What if Tenochtitlán, the island city at the heart of the Aztec empire, had never been sacked by European conquerors? In the alternate timeline of Aztech Forgotten Gods, we get to see what that might have looked like: a thriving, technologically advanced metropolis that blends Mesoamerican-inspired design with a Tron-like aesthetic. Described by Mexico-based developer Lienzo as a “cyber-stone action-adventure,” Aztech’s memorable setting can be delightful to explore — that is, when the wonky camera and frustrating boss fights aren’t getting in the way.

Aztech Forgotten Gods is a fairly linear, eight-hour adventure about Achtli, a young woman so haunted by her past that she can’t move forward in life. After uncovering an ancient artifact — a giant stone arm that replaces her prosthetic one — that allows her to soar high above the city streets, Achtli finds herself facing off against a number of newly awakened ancient gods that threaten to destroy Tenochtitlán and all of its inhabitants. The story works well enough but Achtli is underserved by the fact that the dialogue is text-only and often accompanied by repeating animations that show characters moving their lips and bodies in the same way over and over again. Even so, I became fond of the defiant Achtli, her ride-or-die best friend Tepo, and her supportive mother Nantsin thanks to their snappy writing and the enjoyable story.

Flying from one edge of the city to the other felt amazing once I got used to it. Launching Achtli into the air, soaring around in every direction, and using speed boosts from strategically placed floating rings feels natural and fluid (though it’s a little weird that there are so many of them when Achtli is the only person who can fly). You’ll spend most of your time in the air, though a depleting energy bar sometimes requires you to be thoughtful about when and where you land, particularly when trying to take down a rampaging stone giant. Few games have made flying feel so intuitive, and this system sets Aztech apart from other action-adventure games that take place largely on solid land.

Flight sets Aztech apart from other action-adventure games.

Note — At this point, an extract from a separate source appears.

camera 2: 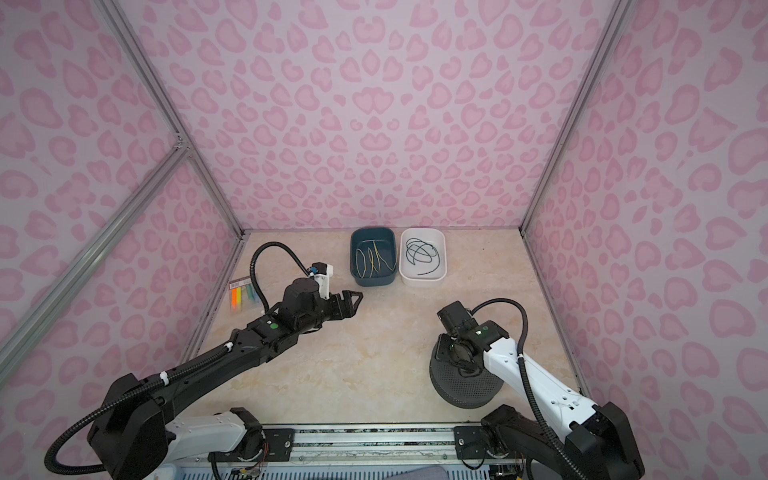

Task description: Wrap the cables

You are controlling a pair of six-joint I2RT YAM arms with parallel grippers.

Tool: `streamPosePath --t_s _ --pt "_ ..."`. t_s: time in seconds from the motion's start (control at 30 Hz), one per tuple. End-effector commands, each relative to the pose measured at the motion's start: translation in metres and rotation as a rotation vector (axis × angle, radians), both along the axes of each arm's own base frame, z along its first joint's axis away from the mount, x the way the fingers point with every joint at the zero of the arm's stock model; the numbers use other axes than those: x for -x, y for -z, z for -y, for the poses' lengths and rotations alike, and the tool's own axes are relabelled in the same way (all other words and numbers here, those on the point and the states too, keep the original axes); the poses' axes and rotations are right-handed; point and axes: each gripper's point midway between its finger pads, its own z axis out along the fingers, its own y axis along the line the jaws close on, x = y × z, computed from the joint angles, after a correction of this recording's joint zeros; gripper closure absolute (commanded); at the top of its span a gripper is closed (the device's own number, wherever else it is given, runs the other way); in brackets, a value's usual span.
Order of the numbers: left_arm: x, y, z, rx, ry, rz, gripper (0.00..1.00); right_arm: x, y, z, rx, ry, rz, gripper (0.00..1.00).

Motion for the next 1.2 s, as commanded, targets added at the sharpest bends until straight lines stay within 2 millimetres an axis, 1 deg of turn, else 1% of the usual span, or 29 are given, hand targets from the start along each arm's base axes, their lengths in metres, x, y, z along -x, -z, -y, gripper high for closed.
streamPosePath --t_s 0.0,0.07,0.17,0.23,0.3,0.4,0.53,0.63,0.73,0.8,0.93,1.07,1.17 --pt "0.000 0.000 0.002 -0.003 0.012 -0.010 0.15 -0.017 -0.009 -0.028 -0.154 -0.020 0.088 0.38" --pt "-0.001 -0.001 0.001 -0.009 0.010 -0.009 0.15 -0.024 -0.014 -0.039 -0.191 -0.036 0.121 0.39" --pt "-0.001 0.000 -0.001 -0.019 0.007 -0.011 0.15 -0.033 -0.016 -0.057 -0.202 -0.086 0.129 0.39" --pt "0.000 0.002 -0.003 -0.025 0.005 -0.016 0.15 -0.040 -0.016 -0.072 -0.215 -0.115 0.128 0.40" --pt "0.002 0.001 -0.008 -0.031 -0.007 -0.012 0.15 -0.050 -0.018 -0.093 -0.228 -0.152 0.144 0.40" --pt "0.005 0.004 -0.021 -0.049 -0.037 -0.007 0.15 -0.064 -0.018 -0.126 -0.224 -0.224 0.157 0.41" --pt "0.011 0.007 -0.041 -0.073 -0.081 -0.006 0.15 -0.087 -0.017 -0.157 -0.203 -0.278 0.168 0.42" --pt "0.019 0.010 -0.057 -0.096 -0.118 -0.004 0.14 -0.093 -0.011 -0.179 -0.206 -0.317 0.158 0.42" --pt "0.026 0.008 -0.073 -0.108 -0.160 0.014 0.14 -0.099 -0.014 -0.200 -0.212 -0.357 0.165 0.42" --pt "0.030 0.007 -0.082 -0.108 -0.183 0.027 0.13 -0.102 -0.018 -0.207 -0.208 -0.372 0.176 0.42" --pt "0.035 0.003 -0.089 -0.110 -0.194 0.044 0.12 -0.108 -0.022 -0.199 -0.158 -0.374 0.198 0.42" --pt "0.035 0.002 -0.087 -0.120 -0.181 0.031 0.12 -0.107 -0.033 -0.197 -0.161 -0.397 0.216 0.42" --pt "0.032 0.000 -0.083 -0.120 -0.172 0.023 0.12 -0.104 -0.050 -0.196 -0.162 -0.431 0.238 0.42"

That said, despite being large and full of structures, the city often feels empty — hardly the bustling metropolis and global superpower it’s supposed to be. There aren’t many inhabitants, and the NPCs that do meander around don’t have much to say. There are a few off-the-beaten-path spots where you can engage in combat or race challenges or discover missing memories to find, at least.

Unfortunately, Aztech’s combat isn’t nearly as enjoyable as its exploration. For the most part, fighting both the smaller enemies that pop up throughout Tenochtitlán and the oversized stony gods is an exercise in button-mashing. Achtli does have a few special moves — a powered-up super-punch, shooting energy-based projectiles, a downward strike — but it’s rarely worth it to use this entire skillset because doing so requires precise placement and timing in boss battles that are largely chaotic. Instead, it was much more effective to spam basic attacks unless otherwise required and fly away to recover when Achtli’s health bar got too low.

Boss battles can feel like more of a chore than a challenge.

Speaking of those boss battles, that’s where you’ll do the bulk of the fighting, and they can feel like more of a chore than a challenge. These hulking masses of stone and mythology typically require several steps to defeat, but the objectives of each phase are often unclear and the bosses don’t react visibly to your attacks. There were times when I couldn’t tell if I was doing any damage outside of watching the health bar at the top of the screen, and all I felt after each giant battle was a sense of relief that it was over, not satisfaction.

Still, the most challenging foe you’ll face in Aztech isn’t one of the titular forgotten gods — it’s the camera. Though you’re technically in control of its movement, it sometimes feels like it has a mind of its own, especially when you’re getting knocked around. Rogue camera angles can remove Achtli from view entirely, which isn’t an ideal way to play a third-person action game. The camera might also switch angles depending on where she lands, messing up the fluidity of the otherwise-delightful mobility. This is a big reason why the boss fights can be frustrating; it’s not fun taking the time to set up an attack, only to have it thwarted when the camera switches around seemingly at random.

Aztech Forgotten Gods certainly isn’t a display of high-end graphical tech, but what it lacks in polish – such as the frequent clipping issues we see in Achtli’s hair and apparel – it makes up for in style. The Mesoamerican inspiration shines through in the customizable outfits and hairstyles, character design, and the sprawling city itself. The small but memorable cast of characters would definitely stand out in a crowd, and the dialogue sprinkles in bits of Nahuatl language that helps bring this futuristic version of Tenochtitlán to life. It feels like this vision of an alternate-history Aztec empire was crafted with care and consideration, which went a long way towards making me willing to overlook the more frustrating parts.